Monday, 8 June 2026 UK SME Intelligence Get the weekly brief →
Trades & Services

Price the job, not the day rate

Day rates quietly cap what you earn. Build a price up from materials, your real billable hours, and a margin that survives tax — with the one number most trades get wrong.

Editorial illustration of a price built up as stacked blocks with a price tag, beside a calculator

A day rate quietly caps what you earn and hides whether you’re actually making money. The jobs that pay are the ones you’ve priced from the ground up: materials, the hours you can genuinely bill, the overheads no single job pays for, and a margin that’s still there after the taxman. Here’s how to build that number — and the figure most trades get wrong. (A clear, fast quote wins more work than a cheap one — but only if the number underneath it is right.)

Why the day rate works against you

A day rate rewards being slow and punishes being good. Get quicker or smarter and you earn less for the same job — and you invite the “well, how many days, then?” haggle. A fixed price for a defined job does the opposite: it captures your efficiency and moves the conversation from “how long?” to “is this worth it?”. Price the job, and skill pays.

Build the price up, don’t pluck it

A sound quote is four layers: materials, labour, overhead, and margin.

1. Materials — at the right price, with a markup

You charge more than you paid, and that’s not cheek: you collect them, carry the wastage, and stand behind the warranty. A markup of, say, 20% covers that. And materials don’t sit still — building materials rose 3.2% in the year to April 2026 (Department for Business & Trade), so a price list from last year is quietly under-recovering today.

2. The hours you can actually bill — the number most people get wrong

This is the one that sinks people. A “full-time” year looks like roughly 1,900 hours — 48 weeks at 40. You will not invoice anywhere near that. Strip out holiday, the odd sick day, quoting and chasing payment, travelling between jobs, van upkeep and admin, the wet day a job fell through — and the hours you can actually put on an invoice might be closer to 1,100. Set your rate as if every hour is billable and you undercharge on every single job. Price off the hours you can bill, not the hours you work.

3. The overhead no single job pays for

Van, fuel, insurance (public liability and your tools), phone, software, the accountant, replacing kit, your pension — plus all that non-billable time above. None of it belongs to any one job, so it has to be spread across all your billable hours. Total it for the year (it’s bigger than you’d guess) and divide by those realistic billable hours.

4. A margin that survives tax

Here’s the trap: a margin that ignores tax isn’t a margin. Profit you draw in the basic band is hit by 20% income tax plus 6% Class 4 National Insurance — 26% gone (HMRC, 2026/27). So £1 of “profit” is about 74p in your pocket.
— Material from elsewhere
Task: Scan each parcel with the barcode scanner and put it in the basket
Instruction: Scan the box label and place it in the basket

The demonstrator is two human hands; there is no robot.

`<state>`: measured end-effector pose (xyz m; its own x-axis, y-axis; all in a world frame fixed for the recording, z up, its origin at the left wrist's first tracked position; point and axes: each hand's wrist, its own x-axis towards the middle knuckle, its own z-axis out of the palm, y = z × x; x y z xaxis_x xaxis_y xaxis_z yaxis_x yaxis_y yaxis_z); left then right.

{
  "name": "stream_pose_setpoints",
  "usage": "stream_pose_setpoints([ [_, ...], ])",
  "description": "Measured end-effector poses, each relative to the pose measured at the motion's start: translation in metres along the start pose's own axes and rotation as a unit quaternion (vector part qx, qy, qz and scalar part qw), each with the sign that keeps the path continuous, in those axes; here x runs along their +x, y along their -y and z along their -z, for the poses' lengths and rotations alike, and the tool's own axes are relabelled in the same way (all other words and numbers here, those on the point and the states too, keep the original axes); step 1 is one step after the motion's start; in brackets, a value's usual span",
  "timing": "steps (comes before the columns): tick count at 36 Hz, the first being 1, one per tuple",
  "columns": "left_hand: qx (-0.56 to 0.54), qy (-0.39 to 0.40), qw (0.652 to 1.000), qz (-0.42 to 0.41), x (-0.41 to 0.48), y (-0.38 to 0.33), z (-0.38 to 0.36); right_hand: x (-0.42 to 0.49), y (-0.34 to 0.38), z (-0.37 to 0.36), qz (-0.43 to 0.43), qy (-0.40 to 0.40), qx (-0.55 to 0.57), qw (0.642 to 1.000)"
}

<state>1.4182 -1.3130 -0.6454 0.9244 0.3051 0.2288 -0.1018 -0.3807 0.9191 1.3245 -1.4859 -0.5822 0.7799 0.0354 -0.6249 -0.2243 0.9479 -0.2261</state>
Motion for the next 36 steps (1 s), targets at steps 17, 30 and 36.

Set your margin on top of wage and overhead, and size it knowing roughly a quarter of it leaves again.

A worked example

Put it together — these figures are illustrative, so use your own:

  • Target wage of £36,000 plus annual overhead of £18,000 = £54,000 to recover.
  • Over about 1,100 realistic billable hours, that’s roughly £49 an hour.
  • Add a 15% business margin → about £56 an hour.
  • A two-day job: 16 hours × £56 = £896 labour, plus £480 of materials at a 20% markup = £576. Fixed price ≈ £1,475.

Now the day-rate version of the same job: £220 a day × 2 = £440 labour, plus materials passed on at cost (£480) = £920. Same work, same two days — and you’ve left over £550 on the table and recovered none of your overhead or margin. Repeat that across a year and it’s the difference between a business and a busy hobby.

Why fixed price protects you

A fixed price also guards your cash flow — the thing that quietly kills small firms. Late payment alone closes around 38 UK businesses every day and costs the economy roughly £11 billion a year (government figures, 2026). A price built with a real margin is what gives you the cushion to ride out a slow-paying customer instead of being sunk by one.

The takeaway

Work out your true cost per billable hour once — wage plus overhead, divided by the hours you can honestly invoice — add a margin that survives tax, and quote the whole job at a fixed price. You’ll quote with more confidence, win the work worth having, and actually keep what you charge.